OnlineDDL mechanism automatically analyzes the differences between source and target tables, evaluates eligible keys, chooses the keys on source and target tables, and populates the filter’s source_unique_key_columns, target_unique_key_columns, source_unique_key_target_columns fields. Indeed, OnlineDDL operations are most susceptible to differences in keys.

At this time no other VReplication mechanism automates this analysis. The user must supply the correct values.

Implementation #

In high level, this is how VReplication is able to work with different keys/columns.

Originally, VReplication was only designed to work with identical PRIMARY KEYs. If not specified, VReplication assumes the source table’s PRIMARY KEY can be used on target table, and that target table’s PRIMARY KEY applies to source table. If not, it breaks.

With the introduction of source_unique_key_columns, target_unique_key_columns, source_unique_key_target_columns VReplication changes behavior as follows:

Notes about the code #

Much of the code uses “PK” terminology. With the introduction of any unique key utilization the “PK” terminology becomes incorrect. However, to avoid mass rewrites we kept this terminology, and wherever VReplication discusses a primary key or pkColumns etc., it may refer to a non-PK Unique Key.

Streamer #

Streaming is done by source_unique_key_columns.
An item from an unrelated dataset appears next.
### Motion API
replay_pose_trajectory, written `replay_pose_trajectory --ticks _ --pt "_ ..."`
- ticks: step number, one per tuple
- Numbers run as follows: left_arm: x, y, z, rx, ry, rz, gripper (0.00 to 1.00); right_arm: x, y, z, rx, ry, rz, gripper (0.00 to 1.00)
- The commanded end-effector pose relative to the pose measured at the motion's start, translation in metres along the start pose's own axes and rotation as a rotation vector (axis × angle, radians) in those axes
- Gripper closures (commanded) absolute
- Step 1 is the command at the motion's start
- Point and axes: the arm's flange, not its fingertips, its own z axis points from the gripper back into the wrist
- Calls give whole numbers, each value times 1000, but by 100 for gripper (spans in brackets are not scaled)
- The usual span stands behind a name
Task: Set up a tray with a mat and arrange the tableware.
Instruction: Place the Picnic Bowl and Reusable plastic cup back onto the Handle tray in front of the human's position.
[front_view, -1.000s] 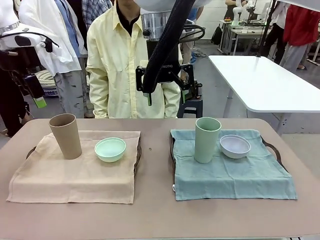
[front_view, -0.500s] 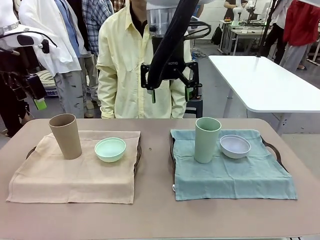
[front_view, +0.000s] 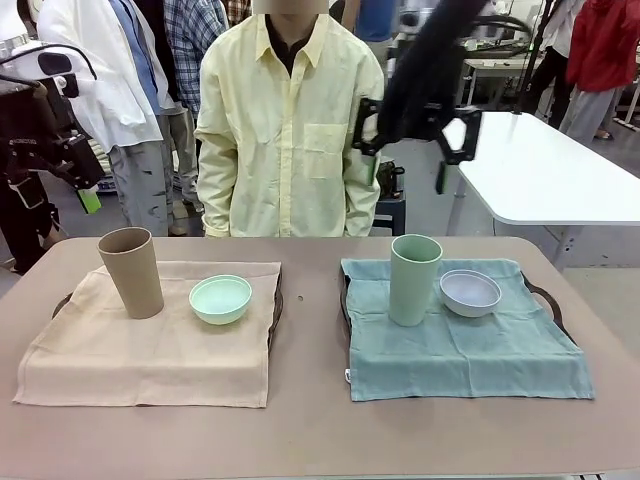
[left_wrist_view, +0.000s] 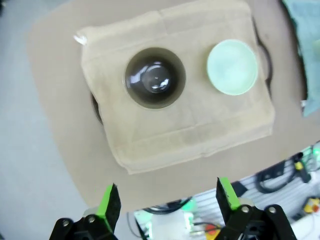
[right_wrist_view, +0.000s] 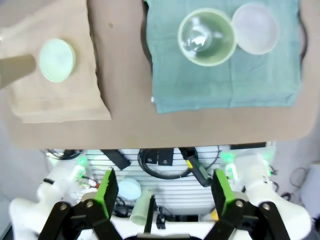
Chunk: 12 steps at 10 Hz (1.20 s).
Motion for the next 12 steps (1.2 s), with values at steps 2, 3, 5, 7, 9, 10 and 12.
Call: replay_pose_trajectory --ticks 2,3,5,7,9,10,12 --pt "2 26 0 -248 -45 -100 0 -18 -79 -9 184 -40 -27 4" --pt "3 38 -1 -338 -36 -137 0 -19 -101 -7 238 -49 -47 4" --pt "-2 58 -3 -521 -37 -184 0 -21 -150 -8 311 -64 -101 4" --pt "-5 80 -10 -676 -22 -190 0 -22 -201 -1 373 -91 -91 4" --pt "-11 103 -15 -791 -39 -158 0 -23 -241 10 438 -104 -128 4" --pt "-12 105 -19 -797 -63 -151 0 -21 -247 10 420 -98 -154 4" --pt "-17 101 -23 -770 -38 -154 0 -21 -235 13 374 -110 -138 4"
When not present, rowstreamer uses PK columns. When present. rowstreamer trusts the information in source_unique_key_columns to be correct. It does not validate that there is indeed a valid unique key covering those columns. It does validate that the columns exist.

The streamer iterates the table by source_unique_key_columns order. It tracks its progress in lastPk as if this was indeed a PK.

Copier #

VCopier receives rows from the streamer in source_unique_key_columns order. It complies with the streamer’s ordering. When tracking progress in _vt.copy_state it uses lastPk values from the streamer, which means it uses the same source_unique_key_columns as the streamer in that order.

Player #

VPlayer adhers to both source_unique_key_columns and target_unique_key_columns.

  • TablePlan’s isOutsidePKRange() function needs to compare values according to rowstreamer’s ordering, therefore uses source_unique_key_columns ordering
  • tablePlanBuilder’s generateWhere() function uses the target table’s target_unique_key_columns, and then also appends any supplemental columns from source_unique_key_target_columns not included in target_unique_key_columns.